Deinstitutionalization: Definition & History

Instructor: Maria Airth

Maria has a Doctorate of Education and over 20 years of experience teaching psychology and math related courses at the university level.

The history of deinstitutionalization in the United States is intriguing. This lesson reviews the history of deinstitutionalization and the benefits and consequences associated.

Can you imagine a time when a child with learning disabilities or severe developmental disorders was put into a large dorm-like structure and left to grow up and live out their entire life behind the walls of an institution? It is hard to imagine that this used to be an everyday occurrence. Institutionalization of the mentally ill was seen as a support for society because it removed the burden of the mentally ill person from the parents and the greater community.


Deinstitutionalization refers to the ideology that locking up mentally ill people is not the best practice for the mentally ill or, in fact, society at large. Deinstitutionalization is the act of removing mentally ill patients from traditional institutions of care and caring for them in more humane and community-based ways. In history, this is seen in a shortening of the length of stay of mentally ill patients in institutions, funding for the support of mentally ill and developmentally disabled people in the community and the building of community-based facilities to continue to offer support for these marginalized people. However, there have been some negative outcomes from deinstitutionalization.

Why Deinstitutionalize?

There was a time when a person with a mental disorder was immediately institutionalized. This means the person was essentially locked away in an institution for the mentally ill. These were not hospitals as we know them but places to put the burdens of society out of sight and mind from the community. In 1773, the U.S. began institutionalizing for the sole purpose of containing the mentally ill. The first institution for the mentally ill was named Public Hospital for Persons of Insane and Disordered Minds.

Treatments common in these institutions were shock therapy and prefrontal lobotomies (a surgery in which the entire front portion of the frontal lobe of the brain is removed). These treatments caused much more harm than good. Additionally, conditions were not good in institutions, as patients were not well cared for. It was 1841 when Dorothea Dix began her public campaign to secure better conditions for people living in these institutions. She felt that a true focus on treatment in an effort to find cures was more productive than the institutions as they existed in her time.
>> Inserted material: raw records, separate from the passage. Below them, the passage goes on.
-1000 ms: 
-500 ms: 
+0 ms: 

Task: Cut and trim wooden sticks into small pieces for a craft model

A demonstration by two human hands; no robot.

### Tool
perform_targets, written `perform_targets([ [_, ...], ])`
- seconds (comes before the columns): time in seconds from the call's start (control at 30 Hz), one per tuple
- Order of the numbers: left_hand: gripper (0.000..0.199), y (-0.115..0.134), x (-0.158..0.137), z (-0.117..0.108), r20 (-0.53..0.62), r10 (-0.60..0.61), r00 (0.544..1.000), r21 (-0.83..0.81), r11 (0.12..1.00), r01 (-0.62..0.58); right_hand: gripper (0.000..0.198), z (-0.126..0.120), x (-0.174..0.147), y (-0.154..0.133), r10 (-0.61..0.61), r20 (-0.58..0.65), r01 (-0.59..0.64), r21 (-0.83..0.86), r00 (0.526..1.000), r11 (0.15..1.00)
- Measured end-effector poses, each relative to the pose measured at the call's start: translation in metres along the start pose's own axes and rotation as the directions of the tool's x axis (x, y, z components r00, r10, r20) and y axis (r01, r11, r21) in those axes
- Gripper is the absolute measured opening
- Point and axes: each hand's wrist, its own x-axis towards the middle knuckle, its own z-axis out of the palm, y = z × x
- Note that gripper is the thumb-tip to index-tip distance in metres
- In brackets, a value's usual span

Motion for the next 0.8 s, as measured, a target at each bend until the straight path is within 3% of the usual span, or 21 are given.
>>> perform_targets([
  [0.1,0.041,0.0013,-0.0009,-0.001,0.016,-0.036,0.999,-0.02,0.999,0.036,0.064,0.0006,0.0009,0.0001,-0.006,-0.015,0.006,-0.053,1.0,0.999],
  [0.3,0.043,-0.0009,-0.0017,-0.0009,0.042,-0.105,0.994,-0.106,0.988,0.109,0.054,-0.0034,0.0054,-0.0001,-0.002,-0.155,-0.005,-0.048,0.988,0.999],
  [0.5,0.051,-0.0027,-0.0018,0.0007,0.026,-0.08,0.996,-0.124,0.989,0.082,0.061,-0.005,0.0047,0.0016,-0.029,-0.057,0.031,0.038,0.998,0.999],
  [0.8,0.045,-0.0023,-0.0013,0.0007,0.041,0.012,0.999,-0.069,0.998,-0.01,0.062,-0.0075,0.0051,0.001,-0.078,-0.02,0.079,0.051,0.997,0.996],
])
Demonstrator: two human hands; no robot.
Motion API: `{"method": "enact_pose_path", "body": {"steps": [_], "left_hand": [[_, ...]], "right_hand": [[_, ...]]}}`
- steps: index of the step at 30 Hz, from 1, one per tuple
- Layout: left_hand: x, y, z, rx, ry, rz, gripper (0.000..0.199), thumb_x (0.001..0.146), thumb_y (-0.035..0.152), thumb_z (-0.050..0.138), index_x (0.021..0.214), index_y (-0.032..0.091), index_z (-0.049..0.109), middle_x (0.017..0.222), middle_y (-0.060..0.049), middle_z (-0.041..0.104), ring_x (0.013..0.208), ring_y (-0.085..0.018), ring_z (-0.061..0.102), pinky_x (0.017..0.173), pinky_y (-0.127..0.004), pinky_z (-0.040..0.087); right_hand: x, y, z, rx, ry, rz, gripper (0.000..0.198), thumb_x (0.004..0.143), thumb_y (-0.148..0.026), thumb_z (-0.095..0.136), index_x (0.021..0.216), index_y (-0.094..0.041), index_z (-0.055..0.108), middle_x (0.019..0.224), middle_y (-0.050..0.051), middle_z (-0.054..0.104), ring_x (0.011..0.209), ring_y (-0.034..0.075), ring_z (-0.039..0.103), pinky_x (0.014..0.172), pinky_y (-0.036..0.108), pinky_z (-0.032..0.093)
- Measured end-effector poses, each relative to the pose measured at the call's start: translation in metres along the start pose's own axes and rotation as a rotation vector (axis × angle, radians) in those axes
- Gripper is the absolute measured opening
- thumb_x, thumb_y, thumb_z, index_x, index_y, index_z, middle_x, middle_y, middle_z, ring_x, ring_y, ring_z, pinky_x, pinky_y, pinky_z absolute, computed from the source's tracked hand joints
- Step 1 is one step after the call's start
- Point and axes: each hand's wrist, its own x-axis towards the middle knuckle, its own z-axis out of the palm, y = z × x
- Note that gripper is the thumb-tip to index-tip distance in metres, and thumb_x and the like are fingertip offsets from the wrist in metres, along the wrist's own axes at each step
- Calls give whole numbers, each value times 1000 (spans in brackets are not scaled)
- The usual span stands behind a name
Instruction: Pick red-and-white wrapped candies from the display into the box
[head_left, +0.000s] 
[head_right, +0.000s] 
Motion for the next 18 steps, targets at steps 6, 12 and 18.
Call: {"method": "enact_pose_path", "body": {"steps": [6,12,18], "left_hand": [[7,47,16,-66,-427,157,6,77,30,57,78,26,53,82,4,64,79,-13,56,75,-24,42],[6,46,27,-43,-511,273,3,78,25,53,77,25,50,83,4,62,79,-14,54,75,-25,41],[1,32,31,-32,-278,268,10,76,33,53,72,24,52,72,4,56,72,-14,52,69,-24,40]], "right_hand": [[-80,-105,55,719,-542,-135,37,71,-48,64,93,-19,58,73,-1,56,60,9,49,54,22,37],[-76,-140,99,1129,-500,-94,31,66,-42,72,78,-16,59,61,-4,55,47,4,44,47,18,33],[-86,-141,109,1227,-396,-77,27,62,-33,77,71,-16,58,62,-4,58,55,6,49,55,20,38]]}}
So, the conditions in mental institutions and the public outcry of the few who tried was an impetus to deinstitutionalize. Public outcry and the change in the opinions of the general public was influenced not only by Ms. Dix, but also by the media and artists who brought the issues of institutionalized people to the forefront of public knowledge. One example of art influencing public opinion on mental health is Ken Kesey's One Flew Over the Cuckoo's Nest. Other factors that led to deinstitutionalization included the expense of these institutions (economic factors influenced some of the push to deinstitutionalize), medical advancement (new psychiatric drugs were being found to help maintain patients in more normal lives), presidential support for a reduction in institutionalized patients (like President Kennedy) and the medical communities shift to community based treatment and living.

History of Deinstitutionalization

Even though Dix began fighting for the mentally ill in the late 1800s, it wasn't until the 1950s that a true push to deinstitutionalize began. In 1963 President Kennedy signed the Community Mental Health Act that intended to provide federal funding for community-based living and treatment centers for the mentally ill. Unfortunately the act was not funded adequately, thus was not as successful as had been hoped. However, it was the first official support for the deinstitutionalization of mentally and developmentally disadvantaged people. During this time, there was a huge reduction in the length of stay patients had in institutions and community-based care facilities grew in number across the country. There was also a slow social shift in the way people viewed persons with mental illness and disabilities.

In 1965, Medicaid was the catalyst to deinstitutionalize many mentally ill patients. Unfortunately the country was ill equipped in having alternatives for providing proper care for these people. The unfortunate effect was a drastic increase of mentally ill people in the criminal justice system.